FROM NATIONAL BRANDING TO ADMINISTRATIVE REBRANDING: SYMBOLIC LEGITIMACY AND PUBLIC IDENTITY MANAGEMENT IN SLOVAKIA
Keywords:
country branding, place branding, public identity management, tourism branding, public-sector brandingAbstract
Background: Place and nation branding research increasingly links identity, participation, legitimacy, and public value, but less attention has been paid to the continuity between national branding campaigns and later symbolic interventions within the same national identity field. Aims: This article examines how selected top-down national branding and public-sector identity interventions in Slovakia construct, communicate, and institutionally support symbolic legitimacy.

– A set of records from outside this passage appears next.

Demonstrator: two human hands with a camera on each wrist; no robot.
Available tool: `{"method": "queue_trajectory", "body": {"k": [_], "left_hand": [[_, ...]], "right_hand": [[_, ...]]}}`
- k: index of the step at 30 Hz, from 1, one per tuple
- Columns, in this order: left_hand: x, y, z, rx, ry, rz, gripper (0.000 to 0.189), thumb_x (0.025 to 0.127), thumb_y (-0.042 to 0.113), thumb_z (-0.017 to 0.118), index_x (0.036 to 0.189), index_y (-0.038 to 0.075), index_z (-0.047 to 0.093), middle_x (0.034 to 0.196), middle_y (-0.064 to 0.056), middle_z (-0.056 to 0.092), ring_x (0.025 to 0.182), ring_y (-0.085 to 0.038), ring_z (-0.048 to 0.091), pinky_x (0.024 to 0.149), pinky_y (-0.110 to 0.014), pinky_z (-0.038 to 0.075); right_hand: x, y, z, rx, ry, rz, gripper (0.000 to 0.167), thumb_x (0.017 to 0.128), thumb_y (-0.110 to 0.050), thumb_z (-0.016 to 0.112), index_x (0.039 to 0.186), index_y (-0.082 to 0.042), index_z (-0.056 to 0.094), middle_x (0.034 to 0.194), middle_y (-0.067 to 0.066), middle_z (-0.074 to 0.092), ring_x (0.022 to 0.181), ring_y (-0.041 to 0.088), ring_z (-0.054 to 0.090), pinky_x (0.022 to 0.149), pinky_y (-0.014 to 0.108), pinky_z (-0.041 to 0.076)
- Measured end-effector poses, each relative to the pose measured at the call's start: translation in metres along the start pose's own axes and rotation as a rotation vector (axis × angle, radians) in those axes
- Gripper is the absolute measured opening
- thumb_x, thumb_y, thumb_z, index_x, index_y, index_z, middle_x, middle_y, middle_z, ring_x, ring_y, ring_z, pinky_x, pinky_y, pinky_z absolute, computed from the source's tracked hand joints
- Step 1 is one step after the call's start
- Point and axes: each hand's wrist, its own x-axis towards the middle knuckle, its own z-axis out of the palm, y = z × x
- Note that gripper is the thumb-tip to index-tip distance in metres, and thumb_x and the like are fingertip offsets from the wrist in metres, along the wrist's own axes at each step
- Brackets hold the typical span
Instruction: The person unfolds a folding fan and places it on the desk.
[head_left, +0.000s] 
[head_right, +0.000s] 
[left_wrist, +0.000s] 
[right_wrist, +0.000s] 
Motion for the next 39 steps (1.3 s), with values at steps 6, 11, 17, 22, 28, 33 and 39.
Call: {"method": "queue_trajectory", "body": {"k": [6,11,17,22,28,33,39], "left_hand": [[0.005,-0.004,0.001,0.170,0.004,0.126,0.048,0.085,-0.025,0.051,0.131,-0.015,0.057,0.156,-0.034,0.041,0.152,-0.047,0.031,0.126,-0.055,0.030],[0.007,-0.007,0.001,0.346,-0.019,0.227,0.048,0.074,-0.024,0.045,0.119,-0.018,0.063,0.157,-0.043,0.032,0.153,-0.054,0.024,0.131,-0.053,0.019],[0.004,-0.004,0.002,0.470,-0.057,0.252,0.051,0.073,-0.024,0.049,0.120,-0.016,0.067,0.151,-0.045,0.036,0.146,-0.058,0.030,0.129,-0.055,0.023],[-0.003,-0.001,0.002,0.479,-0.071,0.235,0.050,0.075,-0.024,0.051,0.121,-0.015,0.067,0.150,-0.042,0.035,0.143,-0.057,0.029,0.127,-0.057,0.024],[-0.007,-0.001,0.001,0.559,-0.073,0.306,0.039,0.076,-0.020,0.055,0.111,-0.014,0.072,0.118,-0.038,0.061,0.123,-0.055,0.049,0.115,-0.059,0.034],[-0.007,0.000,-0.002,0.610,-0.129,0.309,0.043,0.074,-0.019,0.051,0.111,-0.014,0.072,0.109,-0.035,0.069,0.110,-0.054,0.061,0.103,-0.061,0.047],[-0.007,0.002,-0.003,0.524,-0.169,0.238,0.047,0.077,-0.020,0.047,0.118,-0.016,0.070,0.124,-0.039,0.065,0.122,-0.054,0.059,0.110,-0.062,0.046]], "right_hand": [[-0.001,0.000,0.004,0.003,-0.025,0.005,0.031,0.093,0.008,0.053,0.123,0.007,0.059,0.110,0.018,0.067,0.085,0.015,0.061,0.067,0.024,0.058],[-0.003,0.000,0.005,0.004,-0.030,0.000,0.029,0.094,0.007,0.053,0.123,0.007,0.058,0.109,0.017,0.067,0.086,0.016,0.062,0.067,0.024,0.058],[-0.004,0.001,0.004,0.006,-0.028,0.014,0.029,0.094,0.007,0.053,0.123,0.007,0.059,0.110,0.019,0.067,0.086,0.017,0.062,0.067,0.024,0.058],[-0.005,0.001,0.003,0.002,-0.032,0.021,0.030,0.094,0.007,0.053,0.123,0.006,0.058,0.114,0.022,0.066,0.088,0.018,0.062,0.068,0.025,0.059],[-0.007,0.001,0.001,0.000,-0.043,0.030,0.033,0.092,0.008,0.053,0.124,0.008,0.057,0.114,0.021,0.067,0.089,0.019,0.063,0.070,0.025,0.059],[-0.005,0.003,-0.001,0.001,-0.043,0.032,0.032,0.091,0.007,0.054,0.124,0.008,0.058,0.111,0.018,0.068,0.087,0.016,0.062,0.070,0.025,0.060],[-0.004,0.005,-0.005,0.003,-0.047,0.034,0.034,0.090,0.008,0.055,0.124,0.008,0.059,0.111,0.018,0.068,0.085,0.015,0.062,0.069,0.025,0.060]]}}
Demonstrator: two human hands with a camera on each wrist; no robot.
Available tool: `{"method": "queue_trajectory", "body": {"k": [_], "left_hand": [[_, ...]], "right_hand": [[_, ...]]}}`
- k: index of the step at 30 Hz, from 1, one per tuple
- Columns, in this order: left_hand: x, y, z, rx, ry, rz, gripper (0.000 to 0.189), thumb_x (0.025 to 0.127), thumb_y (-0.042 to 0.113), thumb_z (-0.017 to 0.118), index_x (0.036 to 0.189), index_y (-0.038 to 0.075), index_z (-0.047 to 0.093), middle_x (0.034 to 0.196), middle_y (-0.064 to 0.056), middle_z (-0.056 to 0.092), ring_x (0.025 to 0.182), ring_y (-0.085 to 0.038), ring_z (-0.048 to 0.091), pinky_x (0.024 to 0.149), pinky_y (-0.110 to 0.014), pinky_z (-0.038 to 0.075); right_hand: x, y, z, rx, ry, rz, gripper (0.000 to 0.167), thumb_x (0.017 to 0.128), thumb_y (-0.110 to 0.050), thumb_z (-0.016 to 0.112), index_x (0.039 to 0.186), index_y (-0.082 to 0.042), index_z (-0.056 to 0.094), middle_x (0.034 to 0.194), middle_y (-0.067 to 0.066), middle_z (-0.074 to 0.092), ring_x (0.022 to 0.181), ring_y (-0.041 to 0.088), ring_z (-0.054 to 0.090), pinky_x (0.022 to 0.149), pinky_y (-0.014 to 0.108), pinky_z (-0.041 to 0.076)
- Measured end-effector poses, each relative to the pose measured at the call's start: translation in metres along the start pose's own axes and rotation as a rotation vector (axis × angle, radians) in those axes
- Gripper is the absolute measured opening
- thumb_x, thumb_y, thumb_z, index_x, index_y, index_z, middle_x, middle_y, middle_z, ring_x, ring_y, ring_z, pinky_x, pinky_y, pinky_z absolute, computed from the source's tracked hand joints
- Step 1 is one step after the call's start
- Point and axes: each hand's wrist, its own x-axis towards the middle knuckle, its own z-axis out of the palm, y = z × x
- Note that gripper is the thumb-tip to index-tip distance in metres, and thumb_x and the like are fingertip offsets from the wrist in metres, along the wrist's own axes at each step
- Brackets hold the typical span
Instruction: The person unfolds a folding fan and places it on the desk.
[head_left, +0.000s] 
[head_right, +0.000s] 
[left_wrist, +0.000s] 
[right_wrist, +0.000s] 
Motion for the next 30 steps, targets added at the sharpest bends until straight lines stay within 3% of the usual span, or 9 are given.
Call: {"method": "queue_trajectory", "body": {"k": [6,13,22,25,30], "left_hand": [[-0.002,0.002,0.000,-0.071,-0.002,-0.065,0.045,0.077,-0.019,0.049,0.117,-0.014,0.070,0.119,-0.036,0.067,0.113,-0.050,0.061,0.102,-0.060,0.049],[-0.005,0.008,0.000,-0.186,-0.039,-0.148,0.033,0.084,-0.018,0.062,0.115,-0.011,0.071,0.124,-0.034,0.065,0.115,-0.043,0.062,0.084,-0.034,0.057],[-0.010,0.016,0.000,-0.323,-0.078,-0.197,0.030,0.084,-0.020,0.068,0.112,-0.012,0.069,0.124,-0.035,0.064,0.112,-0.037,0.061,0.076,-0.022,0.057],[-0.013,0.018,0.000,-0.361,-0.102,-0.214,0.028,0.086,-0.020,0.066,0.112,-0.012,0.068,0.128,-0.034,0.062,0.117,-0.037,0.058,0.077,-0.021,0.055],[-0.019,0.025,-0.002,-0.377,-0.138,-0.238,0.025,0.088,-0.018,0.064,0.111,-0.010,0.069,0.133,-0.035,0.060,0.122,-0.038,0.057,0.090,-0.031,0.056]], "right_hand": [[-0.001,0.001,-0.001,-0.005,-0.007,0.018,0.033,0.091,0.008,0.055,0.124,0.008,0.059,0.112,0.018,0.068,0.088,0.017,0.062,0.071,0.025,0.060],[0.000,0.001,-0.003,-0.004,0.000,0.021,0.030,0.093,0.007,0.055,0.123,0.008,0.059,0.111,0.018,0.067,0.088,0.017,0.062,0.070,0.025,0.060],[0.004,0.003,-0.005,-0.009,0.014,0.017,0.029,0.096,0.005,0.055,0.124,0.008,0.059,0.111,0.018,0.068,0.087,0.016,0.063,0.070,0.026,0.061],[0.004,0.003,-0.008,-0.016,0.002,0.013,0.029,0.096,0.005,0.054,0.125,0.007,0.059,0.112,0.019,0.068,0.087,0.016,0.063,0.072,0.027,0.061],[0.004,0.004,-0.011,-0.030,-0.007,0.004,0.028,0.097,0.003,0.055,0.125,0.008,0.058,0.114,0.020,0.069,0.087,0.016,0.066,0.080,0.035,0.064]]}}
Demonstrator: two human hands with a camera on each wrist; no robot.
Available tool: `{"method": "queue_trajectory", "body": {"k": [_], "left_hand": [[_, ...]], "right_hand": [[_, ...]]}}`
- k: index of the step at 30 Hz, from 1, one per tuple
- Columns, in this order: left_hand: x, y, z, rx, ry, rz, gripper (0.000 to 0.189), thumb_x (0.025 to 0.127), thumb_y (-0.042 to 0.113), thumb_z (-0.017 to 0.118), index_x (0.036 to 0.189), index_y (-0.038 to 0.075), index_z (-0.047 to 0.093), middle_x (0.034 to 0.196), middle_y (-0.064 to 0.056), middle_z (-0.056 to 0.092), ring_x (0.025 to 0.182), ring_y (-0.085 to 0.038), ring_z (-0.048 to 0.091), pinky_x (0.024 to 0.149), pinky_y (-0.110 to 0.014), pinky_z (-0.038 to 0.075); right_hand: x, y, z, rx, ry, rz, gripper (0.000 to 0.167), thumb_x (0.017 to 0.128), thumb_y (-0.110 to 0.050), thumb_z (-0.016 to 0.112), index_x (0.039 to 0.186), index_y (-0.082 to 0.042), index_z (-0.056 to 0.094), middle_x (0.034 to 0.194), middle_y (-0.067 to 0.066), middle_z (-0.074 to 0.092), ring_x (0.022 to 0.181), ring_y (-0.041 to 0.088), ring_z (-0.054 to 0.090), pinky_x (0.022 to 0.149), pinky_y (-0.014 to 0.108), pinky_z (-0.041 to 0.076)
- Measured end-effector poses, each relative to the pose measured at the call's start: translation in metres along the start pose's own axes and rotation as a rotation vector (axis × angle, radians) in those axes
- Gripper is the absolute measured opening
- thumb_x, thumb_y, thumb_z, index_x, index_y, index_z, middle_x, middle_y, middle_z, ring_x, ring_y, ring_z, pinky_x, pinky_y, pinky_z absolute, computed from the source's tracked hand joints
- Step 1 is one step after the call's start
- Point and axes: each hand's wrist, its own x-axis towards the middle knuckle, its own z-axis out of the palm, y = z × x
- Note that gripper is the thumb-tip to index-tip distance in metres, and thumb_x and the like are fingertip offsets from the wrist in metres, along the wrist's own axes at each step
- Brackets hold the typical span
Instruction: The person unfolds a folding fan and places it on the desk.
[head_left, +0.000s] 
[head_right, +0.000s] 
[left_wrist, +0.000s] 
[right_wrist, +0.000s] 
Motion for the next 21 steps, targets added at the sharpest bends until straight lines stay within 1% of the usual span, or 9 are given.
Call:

Methods: The study uses a qualitative case-study design based on document analysis and qualitative content analysis of official materials from 2016–2026. Sample: The corpus includes national branding and tourism communication materials, official documents on the new arrangement of the Slovak national anthem, legal and institutional materials concerning STVR, and an exploratory survey among 572 university students. Results: National branding appears broad and communicatively portable; the anthem intervention reveals limits of formal recommendation in a symbolically dense domain; and the STVR case shows that legal and organisational restructuring does not automatically stabilise public identity. Conclusions: Formal authorisation alone is insufficient for symbolically legitimate public identity management. Implications: Public identity interventions require cultural grounding, transparent justification, institutional continuity, and socially recognisable representational fit.